GOOD DESIGN AWARD

閉じる
キーワード
受賞年度
年度(から 年度まで)
特別賞
企業情報
CC

2008

GOOD DESIGN|グッドデザイン賞

受賞対象名
拡声器 [パワードボイス]
事業主体名
株式会社モルテン
領域/分類
身体領域 - 趣味やスポーツに用いられる道具・機器
受賞企業
株式会社モルテン (広島県)
受賞番号
08A01057
受賞概要
2008年度グッドデザイン賞受賞概要

受賞対象の概要※掲載している情報は、受賞当時の情報のため、現在は異なる場合があります。

概要

スポーツ指導者が実技指導のさいに使用する「両手と身体が自由に使える装着型"着る拡声器"」。本体(スピーカー部)を腰または胸に装着し、ヘッドセットマイクを使って拡声。身体にフィットするオーガニックシェイプとホルスターベルトの採用で、身体が動かしやすいだけでなく、スマートな装着スタイルを実現。また外部入力端子からMP3プレーヤーやモルテン製デジピストルの音源をミックスして拡声できるため、より効果的な指導の演出も可能。ネオジウムマグネット・コーンスピーカーの採用により明瞭な音声と広い指向特性(180°)と軽量化を実現した。

プロデューサー

株式会社モルテン スポーツ事業本部 SPE開発グループ 田中政行

ディレクター

株式会社モルテン スポーツ事業本部 SPE開発グループ 田中政行

デザイナー

株式会社GKデザイン総研広島 プロダクトデザイン部

詳細情報

http://molten.co.jp

発売
2008年3月25日
価格

31,500円

販売地域

国内・海外共通仕様

受賞対象の詳細

応募対象が達成しようとした目標

スポーツ指導者は身振りと声で指示を出す。遠くに広がった選手や生徒に確実に意思を伝えようと喉を枯らして声を出す。実技指導の動きを妨げることなく、力強く声を拡声する道具を目指した。そのために、実演の邪魔にならないフィット感と広範囲で聴き取りやすい音質の実現を目標とした。また競技別に適した装着位置を選べることを目標にした。

デザイナーのコメント

"VOICE"には「表現」「希望」「良心」「神の・・」など、秘めた「力」をともなった意味がある。デザインプロセスの中でこの装置が「拡声」機能の他に、人の秘めた表現力を「覚醒」させる機能があることに気づいた。人に限らず、多くの生き物は生きるためのプレゼンテーション能力を備えている。

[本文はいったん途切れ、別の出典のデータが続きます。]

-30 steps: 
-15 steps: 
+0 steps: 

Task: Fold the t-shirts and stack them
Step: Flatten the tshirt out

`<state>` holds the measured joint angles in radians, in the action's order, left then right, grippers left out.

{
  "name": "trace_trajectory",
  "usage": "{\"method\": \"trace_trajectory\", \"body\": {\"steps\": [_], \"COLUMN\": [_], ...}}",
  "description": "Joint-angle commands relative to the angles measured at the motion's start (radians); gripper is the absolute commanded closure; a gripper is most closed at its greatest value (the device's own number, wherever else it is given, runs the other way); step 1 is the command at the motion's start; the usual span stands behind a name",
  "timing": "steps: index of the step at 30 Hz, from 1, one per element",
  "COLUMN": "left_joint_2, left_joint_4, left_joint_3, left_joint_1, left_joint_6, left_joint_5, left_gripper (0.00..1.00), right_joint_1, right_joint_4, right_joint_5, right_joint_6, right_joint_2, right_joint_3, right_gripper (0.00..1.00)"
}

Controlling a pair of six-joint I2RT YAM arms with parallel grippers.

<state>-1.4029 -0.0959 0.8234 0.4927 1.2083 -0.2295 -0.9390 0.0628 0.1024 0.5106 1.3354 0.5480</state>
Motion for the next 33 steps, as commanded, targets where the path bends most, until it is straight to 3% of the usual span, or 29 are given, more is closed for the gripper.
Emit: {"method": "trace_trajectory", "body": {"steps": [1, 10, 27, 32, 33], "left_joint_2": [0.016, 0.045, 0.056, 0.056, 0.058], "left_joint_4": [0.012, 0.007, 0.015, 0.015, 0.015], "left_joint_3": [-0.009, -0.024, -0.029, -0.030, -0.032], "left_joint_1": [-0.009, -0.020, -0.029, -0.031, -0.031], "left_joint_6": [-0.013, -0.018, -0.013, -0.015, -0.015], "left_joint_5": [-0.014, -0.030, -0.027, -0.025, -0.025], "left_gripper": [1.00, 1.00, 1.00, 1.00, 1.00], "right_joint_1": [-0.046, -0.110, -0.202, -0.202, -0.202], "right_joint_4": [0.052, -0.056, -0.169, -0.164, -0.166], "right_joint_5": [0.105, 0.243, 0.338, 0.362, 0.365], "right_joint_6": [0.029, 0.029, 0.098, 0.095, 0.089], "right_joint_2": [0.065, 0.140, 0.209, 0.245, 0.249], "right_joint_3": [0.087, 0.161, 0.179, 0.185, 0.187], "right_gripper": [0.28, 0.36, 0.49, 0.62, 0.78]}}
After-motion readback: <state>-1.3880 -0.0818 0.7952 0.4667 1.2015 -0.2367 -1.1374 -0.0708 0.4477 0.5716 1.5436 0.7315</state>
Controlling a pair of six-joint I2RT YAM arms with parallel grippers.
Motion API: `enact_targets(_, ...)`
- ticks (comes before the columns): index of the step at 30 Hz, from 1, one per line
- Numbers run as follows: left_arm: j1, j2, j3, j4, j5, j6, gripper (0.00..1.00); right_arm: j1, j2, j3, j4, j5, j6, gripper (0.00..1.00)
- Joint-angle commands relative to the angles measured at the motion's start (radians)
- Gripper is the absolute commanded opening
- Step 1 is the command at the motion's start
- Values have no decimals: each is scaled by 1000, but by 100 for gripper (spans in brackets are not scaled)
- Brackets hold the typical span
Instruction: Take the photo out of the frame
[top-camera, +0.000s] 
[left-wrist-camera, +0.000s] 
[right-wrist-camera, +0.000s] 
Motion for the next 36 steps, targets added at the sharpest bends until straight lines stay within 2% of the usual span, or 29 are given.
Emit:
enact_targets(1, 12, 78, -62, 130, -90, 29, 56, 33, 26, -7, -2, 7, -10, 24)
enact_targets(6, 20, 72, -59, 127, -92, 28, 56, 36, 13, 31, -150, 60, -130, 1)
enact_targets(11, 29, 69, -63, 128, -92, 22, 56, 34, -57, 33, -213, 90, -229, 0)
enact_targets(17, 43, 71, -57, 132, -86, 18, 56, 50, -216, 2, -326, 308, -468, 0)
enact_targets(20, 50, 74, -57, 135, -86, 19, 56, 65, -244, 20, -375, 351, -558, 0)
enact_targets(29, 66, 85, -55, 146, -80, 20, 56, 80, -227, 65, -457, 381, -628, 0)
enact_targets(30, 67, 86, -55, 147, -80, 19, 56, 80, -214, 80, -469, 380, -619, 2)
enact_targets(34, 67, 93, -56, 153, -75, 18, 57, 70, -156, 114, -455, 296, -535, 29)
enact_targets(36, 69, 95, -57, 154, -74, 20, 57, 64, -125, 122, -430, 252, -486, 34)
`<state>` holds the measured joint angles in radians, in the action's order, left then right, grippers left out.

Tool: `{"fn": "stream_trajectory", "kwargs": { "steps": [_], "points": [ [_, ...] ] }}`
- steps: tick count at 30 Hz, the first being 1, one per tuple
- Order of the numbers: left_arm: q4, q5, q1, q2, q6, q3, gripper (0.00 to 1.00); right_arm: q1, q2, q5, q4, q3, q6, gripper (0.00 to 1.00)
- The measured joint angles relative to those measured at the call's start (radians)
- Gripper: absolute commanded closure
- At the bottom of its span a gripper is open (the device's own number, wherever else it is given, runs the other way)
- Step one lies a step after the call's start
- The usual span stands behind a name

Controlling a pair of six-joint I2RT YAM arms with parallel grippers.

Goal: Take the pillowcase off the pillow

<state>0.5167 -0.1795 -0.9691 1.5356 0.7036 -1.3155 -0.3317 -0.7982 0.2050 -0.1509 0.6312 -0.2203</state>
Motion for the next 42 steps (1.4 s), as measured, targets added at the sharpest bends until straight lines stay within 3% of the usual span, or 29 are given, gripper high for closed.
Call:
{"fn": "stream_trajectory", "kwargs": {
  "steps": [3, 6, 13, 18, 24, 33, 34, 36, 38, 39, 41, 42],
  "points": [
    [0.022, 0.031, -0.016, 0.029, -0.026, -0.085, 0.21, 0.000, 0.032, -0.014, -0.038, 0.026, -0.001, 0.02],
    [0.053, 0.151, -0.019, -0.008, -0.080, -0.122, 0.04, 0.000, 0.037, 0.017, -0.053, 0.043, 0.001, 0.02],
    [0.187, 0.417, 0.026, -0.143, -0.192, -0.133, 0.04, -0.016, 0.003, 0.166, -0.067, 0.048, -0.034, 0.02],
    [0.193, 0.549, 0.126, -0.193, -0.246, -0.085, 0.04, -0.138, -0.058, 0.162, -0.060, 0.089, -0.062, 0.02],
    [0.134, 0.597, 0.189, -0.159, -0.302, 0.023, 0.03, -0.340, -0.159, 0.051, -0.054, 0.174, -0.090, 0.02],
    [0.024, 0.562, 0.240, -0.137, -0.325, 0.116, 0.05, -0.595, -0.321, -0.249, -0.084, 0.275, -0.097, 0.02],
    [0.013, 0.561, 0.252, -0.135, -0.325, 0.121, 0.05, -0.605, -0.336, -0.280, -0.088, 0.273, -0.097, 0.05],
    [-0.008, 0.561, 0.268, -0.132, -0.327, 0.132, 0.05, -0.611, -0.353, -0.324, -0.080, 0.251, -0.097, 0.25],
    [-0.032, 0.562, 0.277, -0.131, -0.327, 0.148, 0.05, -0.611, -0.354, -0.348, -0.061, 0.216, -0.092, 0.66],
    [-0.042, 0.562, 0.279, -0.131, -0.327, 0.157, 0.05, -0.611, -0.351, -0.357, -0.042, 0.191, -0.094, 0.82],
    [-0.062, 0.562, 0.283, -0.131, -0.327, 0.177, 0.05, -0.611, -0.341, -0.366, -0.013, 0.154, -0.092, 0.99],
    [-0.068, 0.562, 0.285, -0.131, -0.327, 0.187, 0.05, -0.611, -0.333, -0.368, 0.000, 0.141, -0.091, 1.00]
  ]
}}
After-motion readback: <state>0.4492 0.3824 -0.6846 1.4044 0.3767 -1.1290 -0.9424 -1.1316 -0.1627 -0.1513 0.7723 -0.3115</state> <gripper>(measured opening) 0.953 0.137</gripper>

この装置が潜在する本能を引き出し、「新しいプレゼンテーションを創造させる道具」になることを期待する。

使用者、社会等への取り組み

どのような使用者・利用者を想定したか

スポーツを指導する体育教師、監督、コーチ、インストラクター

その使用者・利用者にどのような価値を実現したか

実技指導の動きを妨げることなく、拡声できる。声を張り上げなくても意思伝達ができるので、喉障害の予防とトラブルを抱える指導者の現場復帰に貢献できる。また、指導を受ける側も、指向性が広く周波数特性がフラットなスピーカー特性のため、内容が聴き取りやすくなり、コミュニケーションの質が向上した。

社会・文化および地球環境の視点から解決すべき問題点

両手が使え、誰でも何処でも簡単に操作でき、身体の自由を妨げない「着る拡声器」として開発を進めた。音響性能の位置づけは、メガホンのような遠距離・狭指向用ではなく、40m四方程度に広がった小集団への拡声を対象とした。広指向性でフルレンジのコーン式スピーカーユニットを採用し、従来メガホンよりも聴きやすくなることを目指した。話し手と聞き手のストレスを低減することにより、コミュニケーションの質を向上させた。

その問題点に対し、どのように対応したか

従来の「拡声領域」と「肉声領域」の中間に位置する「補声領域」に使える手軽な道具が存在しなかったため、大声を張り上げて喉を痛めるトラブルが「体育教師の職業病」と例えられるほど多く発生している。また従来メガホンのような拡声器を使った補声方法では、話し手は両手が使えず、聞き手はメガホンが向いている方向から外れると聴き取りにくいなどの問題があった。またメガホンを向けられることへの不快感も問題であった。

審査委員の評価

「スポーツ指導者が実藝指導の際に使用する」という具体的場面に適合した拡声器である。身体にフィットする本体のフォルムと、それに付けられたベルトによって、身体を激しく動かしても使いやすくした点が評価できる。また、ネオジウムマグネット・コーンスピーカーを搭載することで、はっきりとした音声、180度の指向特性、コンパクトな軽量化を図ったことも、シーンに対応した機能を盛り込んでいて良い。